[prev in list] [next in list] [prev in thread] [next in thread] 

List:       xerces-j-dev
Subject:    Re: Parsing external entities in multifile documents
From:       Paul Kinnucan <paulk () mathworks ! com>
Date:       2003-05-29 15:47:14
[Download RAW message or body]


The following are examples of a book and a chapter file
that I concocted to illustrate my problem.
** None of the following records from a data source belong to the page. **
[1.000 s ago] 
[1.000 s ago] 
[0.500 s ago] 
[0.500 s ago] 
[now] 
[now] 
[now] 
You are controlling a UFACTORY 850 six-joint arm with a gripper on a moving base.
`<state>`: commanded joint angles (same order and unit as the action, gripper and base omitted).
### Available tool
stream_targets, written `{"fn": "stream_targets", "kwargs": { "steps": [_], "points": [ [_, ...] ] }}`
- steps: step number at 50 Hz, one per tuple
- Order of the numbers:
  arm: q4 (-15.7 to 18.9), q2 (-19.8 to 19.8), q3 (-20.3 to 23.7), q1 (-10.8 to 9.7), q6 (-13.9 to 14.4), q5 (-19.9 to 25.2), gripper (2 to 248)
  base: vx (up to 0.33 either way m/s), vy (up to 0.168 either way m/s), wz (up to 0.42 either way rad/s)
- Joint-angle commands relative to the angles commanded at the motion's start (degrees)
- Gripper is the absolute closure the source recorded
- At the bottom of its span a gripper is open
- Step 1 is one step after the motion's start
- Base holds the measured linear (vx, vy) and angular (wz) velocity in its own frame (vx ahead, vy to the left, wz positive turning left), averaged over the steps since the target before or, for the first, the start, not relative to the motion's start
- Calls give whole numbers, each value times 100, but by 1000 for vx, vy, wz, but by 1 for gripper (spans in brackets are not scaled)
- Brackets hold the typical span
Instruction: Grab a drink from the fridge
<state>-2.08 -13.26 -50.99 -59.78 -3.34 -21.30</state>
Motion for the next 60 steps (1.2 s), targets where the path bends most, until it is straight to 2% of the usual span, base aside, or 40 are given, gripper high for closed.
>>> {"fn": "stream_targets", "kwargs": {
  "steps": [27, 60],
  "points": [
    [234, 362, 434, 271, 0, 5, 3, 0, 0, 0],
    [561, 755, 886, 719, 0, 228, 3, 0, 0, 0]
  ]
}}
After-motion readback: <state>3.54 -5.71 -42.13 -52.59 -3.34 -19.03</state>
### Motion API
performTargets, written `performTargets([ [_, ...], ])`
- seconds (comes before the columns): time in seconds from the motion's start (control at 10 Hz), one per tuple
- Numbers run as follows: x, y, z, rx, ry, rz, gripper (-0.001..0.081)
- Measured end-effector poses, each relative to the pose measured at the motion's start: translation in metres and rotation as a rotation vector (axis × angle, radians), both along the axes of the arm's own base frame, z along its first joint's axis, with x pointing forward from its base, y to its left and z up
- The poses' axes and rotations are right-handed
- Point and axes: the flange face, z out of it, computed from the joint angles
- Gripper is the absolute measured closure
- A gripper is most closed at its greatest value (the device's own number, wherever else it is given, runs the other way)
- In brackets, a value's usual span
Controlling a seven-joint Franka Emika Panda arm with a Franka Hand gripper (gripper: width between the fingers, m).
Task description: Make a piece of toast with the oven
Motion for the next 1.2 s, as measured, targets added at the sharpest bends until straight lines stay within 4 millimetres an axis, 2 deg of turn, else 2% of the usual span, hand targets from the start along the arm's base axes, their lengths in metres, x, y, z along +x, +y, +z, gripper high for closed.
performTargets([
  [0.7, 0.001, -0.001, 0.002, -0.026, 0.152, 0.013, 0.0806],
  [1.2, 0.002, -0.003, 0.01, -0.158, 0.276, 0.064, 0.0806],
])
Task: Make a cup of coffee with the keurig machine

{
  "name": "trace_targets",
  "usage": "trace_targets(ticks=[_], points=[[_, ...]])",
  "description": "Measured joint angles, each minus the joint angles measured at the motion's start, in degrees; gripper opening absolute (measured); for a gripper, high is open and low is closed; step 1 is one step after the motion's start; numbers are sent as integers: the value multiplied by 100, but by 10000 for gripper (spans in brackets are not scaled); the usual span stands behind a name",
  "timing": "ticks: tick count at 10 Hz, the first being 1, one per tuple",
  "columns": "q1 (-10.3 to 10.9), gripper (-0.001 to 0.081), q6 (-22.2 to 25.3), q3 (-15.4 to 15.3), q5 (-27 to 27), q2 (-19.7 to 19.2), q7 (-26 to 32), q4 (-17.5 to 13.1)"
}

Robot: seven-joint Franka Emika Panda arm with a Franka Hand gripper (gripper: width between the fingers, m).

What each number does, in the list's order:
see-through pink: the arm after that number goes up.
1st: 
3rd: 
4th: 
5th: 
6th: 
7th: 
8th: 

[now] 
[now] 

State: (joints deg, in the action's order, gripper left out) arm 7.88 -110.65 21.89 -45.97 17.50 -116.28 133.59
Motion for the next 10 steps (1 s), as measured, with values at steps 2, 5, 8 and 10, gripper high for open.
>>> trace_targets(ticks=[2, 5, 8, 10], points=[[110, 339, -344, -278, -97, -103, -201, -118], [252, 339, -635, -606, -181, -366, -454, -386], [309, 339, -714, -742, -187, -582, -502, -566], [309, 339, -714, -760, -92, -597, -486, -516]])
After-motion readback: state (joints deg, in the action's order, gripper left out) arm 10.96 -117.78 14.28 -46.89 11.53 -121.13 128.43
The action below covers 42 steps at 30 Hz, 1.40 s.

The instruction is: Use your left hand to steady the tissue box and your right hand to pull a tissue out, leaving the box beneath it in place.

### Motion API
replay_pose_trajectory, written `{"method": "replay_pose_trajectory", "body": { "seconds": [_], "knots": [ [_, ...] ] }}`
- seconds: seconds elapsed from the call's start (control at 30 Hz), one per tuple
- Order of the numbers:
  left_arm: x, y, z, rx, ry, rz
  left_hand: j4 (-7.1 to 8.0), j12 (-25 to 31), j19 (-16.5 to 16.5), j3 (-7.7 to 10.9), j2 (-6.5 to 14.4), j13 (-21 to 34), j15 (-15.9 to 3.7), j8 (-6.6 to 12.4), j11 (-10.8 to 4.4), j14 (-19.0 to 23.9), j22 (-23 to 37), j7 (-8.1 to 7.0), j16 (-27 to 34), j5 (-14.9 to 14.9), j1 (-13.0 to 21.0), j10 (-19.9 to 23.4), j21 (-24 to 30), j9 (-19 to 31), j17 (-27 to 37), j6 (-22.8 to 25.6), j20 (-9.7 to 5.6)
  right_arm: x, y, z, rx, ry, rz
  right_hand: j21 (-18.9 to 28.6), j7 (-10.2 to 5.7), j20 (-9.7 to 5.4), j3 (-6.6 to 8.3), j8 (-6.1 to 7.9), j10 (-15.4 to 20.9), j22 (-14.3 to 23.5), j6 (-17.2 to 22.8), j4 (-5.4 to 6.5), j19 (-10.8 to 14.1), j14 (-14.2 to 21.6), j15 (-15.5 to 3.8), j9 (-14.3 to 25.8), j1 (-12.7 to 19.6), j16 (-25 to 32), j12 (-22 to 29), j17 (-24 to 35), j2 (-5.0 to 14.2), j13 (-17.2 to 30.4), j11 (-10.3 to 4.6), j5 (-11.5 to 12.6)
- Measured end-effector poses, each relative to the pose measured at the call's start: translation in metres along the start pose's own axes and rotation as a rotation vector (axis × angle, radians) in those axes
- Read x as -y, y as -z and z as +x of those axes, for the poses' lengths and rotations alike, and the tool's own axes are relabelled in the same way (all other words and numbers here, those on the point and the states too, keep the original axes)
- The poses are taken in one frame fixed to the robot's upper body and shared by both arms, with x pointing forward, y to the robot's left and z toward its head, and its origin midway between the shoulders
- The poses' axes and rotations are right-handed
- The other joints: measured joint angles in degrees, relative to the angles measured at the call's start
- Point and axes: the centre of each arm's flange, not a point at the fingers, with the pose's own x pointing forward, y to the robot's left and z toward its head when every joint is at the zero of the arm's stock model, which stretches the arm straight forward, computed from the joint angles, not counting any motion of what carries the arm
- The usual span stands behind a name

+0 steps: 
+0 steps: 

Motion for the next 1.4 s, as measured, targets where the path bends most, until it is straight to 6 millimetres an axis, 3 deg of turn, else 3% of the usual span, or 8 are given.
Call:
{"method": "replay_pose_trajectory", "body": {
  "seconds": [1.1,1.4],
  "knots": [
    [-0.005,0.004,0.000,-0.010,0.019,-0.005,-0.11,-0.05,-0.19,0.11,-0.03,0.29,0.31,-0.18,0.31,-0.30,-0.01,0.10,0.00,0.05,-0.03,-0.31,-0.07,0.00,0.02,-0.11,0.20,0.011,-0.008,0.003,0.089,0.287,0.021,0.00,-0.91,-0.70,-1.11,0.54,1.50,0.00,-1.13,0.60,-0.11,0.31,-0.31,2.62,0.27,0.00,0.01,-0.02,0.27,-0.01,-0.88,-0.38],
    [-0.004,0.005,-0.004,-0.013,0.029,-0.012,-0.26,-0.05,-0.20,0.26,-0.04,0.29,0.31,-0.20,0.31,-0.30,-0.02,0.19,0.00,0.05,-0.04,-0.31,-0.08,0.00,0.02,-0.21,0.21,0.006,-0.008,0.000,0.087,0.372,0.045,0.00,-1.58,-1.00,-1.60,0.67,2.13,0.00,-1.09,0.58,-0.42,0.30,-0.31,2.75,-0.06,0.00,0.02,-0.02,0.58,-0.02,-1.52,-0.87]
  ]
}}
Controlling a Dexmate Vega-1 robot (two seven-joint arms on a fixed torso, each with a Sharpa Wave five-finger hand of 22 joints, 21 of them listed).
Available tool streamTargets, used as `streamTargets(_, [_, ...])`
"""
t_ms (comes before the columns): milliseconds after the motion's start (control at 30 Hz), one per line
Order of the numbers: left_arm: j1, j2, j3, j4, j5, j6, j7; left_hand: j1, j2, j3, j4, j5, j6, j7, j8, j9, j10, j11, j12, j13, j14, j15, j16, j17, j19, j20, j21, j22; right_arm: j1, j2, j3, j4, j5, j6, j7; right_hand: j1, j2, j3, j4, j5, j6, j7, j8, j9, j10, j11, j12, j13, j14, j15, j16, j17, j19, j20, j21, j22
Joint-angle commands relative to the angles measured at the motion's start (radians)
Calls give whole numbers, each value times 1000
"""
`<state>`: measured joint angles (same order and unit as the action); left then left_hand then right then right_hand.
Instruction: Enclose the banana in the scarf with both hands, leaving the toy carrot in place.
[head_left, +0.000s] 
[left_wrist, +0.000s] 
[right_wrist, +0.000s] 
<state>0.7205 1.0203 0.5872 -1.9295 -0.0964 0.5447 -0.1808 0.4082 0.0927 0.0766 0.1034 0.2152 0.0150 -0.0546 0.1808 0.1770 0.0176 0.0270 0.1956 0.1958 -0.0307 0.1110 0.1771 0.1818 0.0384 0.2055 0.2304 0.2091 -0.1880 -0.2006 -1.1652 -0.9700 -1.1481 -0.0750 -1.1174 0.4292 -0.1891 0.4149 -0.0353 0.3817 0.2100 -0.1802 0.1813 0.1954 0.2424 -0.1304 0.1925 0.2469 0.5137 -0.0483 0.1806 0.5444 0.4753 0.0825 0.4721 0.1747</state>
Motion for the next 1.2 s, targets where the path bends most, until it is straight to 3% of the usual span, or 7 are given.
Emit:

Both files
are exactly as Epic generated them.

Book file:

<?xml version="1.0" encoding="utf-8"?>
<!--ArborText, Inc., 1988-2002, v.4002-->
<!DOCTYPE book PUBLIC "-//The MathWorks//DTD axdocbook variant//"
 "http://www-internal.mathworks.com/devel/Adoc/nightly/matlab/doc/tools/epiccustom/doctypes/tmwbook/tmwbook.dtd" \
[ <!ENTITY fake.txt SYSTEM "fake.txt">
<!ENTITY fake_chapter1.xml SYSTEM "fake_chapter1.xml">
]>
<?Pub UDT instructions _comment FontColor="red"?>
<?Pub UDT template _font?>
<?Pub Inc?>
<book id="a1054221435">
<title>Fake Book</title>
<bookinfo><?Pub Dtl?>
<productname>==Name of this product, for top of printed title page==</productname>
<titleabbrev>==Short title, for bottom of printed title page==</titleabbrev>
<subtitle>==Title for banner on each HTML page==</subtitle>
<releaseinfo>==Version info, for bottom of printed title page==</releaseinfo>
<copyright><year>==Range of copyright years, e.g., 2000&#x2013;2002.==</year>
<holder>by The MathWorks, Inc.</holder></copyright>
<revhistory>
<revision>
<revnumber>==Number of this printing batch, e.g., &#x201c;Second \
printing&#x201d;==</revnumber> <date>==Month and year of printing batch, e.g., \
September 2000==</date> <revremark>==Comment, e.g., &#x201c;Revised for version 1.0.2 \
(Release 12)&#x201d;==</revremark> </revision>
</revhistory>
<abbrev>==Unique book code for this book==</abbrev>
<subjectset>
<subject><subjectterm>MATLAB</subjectterm></subject>
</subjectset>
</bookinfo>&Table_of_Contents;
<?Pub Caret?>&fake_chapter1.xml;
&Index;
</book>
<?Pub *0000001494 0?>

Chapter file that makes a reference to an external text file:

<?xml version="1.0" encoding="utf-8"?>
<!-- Fragment document type declaration subset:
ArborText, Inc., 1988-2002, v.4002
<!DOCTYPE book PUBLIC "-//The MathWorks//DTD axdocbook variant//"
 "http://www-internal.mathworks.com/devel/Adoc/nightly/matlab/doc/tools/epiccustom/doctypes/tmwbook/tmwbook.dtd" \
[ <!ENTITY fake.txt SYSTEM "fake.txt">
]>
-->
<?Pub UDT instructions _comment FontColor="red"?>
<?Pub UDT template _font?>
<chapter id="a1054221617">
<title>Fake Chapter</title>
<para>Here is an inserted fake text file:</para>
<para>&fake.txt;<?Pub Caret?></para>
</chapter>
<?Pub *0000000598 0?>


Please note that Epic includes the declaration for &fake.txt; both in the
book doctype and the chapter doctype as you suggested. However, I need
to parse the chapter file as a standalone document and Epic comments out
the chapter doctype element so that it is ignored by the parser.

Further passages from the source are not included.